Once Public Animal Welfare Services accepts the final bid and orders their new transport trailer, they’ll be able to drive 70 to 80 animals at a time to rescues around the country.
Right now, that’s a rough estimate, according to Director Jeff Mitchell. But with the extended cab pickup truck the department recently purchased and having the opportunity to design their own trailer, it’ll be somewhere around that range.
It’s all dependent on what the trailer looks like once it’s insulated and two air conditioning units are installed inside the trailer.
The project is being funded by a Petco Shelter and Adoption Grant, which is about $20,000. Last Tuesday, the Floyd County Commission approved the $2,000 purchase of a 2008 F-250 extended cab pickup truck and Mitchell estimates the trailer to be about $12,000. The remaining funds will be used to purchase “rough and tough” transportation crates, he said.
They’ve already begun using the extended cab truck to transport some cats from Floyd Felines and Friends to an out-of-state rescue.
The director expects to have the trailer ready by January to begin their rescue transports out of state. Once it arrives, they’ll wrap both the truck and trailer with the PAWS logo.
“The place that is building them is currently behind on production,” Mitchell said. “Normally, it would be a month and a half to two months, but now there is a three to four month time frame for building it.”
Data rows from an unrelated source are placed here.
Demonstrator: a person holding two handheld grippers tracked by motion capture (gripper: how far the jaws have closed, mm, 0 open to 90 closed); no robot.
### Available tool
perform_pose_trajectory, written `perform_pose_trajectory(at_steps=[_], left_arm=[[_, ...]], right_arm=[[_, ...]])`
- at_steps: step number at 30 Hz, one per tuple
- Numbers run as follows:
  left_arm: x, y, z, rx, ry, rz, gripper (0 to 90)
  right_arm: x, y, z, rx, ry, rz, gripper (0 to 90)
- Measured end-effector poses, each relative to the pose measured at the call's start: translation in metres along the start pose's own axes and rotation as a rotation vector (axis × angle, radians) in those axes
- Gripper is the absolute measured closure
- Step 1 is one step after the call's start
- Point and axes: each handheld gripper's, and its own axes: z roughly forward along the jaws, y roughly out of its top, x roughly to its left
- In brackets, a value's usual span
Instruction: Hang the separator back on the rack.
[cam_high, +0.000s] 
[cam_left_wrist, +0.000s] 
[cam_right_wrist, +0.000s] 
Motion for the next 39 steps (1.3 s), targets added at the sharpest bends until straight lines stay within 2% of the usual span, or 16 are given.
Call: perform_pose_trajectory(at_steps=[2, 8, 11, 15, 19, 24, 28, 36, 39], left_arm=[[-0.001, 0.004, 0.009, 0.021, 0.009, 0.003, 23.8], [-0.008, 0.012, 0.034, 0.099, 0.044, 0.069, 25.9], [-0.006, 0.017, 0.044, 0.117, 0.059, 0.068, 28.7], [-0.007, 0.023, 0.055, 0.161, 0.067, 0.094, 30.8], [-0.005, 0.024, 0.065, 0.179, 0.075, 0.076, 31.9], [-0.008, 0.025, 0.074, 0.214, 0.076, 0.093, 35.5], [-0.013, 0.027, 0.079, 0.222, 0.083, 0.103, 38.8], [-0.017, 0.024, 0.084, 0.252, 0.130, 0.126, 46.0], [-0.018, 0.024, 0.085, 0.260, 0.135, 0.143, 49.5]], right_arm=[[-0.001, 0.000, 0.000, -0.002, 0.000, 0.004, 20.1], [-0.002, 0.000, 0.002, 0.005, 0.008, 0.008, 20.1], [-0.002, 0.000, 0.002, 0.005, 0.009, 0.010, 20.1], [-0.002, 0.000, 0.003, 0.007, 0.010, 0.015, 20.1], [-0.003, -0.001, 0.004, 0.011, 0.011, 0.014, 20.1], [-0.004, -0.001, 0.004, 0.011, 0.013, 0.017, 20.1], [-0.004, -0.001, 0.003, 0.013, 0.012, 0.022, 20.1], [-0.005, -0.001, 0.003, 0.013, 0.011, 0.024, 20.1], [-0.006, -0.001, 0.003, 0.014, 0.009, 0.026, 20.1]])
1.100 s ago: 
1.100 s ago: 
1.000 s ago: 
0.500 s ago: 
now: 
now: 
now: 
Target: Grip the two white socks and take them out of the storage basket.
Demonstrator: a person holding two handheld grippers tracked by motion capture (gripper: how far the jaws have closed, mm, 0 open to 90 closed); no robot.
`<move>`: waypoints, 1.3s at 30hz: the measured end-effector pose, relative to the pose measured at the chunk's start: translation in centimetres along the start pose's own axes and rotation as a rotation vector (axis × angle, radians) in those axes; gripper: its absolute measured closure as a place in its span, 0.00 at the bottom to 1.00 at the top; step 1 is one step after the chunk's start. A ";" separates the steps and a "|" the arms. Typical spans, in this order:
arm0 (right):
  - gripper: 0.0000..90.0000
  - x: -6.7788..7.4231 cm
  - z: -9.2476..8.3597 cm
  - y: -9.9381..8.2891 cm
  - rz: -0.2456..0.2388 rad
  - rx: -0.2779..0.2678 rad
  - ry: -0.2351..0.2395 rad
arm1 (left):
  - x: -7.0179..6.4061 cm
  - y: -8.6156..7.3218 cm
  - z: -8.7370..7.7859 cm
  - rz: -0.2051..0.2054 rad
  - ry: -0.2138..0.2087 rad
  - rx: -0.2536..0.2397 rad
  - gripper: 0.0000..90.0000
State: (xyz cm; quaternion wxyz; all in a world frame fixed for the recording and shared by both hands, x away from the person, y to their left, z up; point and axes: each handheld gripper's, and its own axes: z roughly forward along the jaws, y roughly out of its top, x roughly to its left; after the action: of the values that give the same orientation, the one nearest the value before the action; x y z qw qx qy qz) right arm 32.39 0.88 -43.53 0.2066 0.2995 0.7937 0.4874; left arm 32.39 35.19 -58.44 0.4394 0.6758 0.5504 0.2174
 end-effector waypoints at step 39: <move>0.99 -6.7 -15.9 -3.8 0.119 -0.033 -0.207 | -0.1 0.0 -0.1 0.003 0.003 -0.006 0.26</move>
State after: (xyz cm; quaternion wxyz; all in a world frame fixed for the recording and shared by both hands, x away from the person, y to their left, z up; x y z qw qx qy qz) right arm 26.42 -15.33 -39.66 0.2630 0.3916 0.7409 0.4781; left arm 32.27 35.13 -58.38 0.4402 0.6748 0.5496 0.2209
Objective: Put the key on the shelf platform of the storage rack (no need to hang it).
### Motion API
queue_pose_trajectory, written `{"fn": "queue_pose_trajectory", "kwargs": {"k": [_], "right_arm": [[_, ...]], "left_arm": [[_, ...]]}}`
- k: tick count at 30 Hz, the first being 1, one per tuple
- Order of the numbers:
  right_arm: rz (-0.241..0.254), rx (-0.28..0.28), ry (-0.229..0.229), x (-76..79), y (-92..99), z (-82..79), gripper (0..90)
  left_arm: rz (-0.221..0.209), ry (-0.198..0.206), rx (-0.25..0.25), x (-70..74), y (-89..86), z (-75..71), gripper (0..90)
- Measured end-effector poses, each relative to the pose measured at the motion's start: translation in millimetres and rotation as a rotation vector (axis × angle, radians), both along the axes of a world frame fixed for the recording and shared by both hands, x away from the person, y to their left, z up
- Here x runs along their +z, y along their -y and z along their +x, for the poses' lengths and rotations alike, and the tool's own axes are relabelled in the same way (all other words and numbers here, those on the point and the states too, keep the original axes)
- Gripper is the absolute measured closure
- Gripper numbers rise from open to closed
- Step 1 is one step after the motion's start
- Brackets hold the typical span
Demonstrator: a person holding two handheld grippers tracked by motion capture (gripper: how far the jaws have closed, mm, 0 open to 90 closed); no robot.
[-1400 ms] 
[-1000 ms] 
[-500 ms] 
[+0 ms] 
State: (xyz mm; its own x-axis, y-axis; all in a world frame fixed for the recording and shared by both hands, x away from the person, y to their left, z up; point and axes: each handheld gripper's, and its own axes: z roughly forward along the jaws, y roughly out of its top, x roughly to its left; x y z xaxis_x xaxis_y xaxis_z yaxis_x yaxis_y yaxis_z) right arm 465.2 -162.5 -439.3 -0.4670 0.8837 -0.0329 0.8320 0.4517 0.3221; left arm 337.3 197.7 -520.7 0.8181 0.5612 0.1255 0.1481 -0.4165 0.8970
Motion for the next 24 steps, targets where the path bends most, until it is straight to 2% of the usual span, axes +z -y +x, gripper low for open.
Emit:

The truck and trailer will also be used to transport animals to local adoption events.
While Pup-a-Palooza has been canceled for the year, Mitchell is planning on setting up some kind of auction online for people to bid on the dog houses that were made for the event, with all proceeds going to the animal shelter.
However, they also might be part of Howl-O-Ween at Ridge Ferry Dog Park on Oct. 22. The dog-friendly adoption event is being sponsored by PAWS and Friends of the Dog Park. Mitchell said they might save them for the event, if the pandemic doesn’t worsen.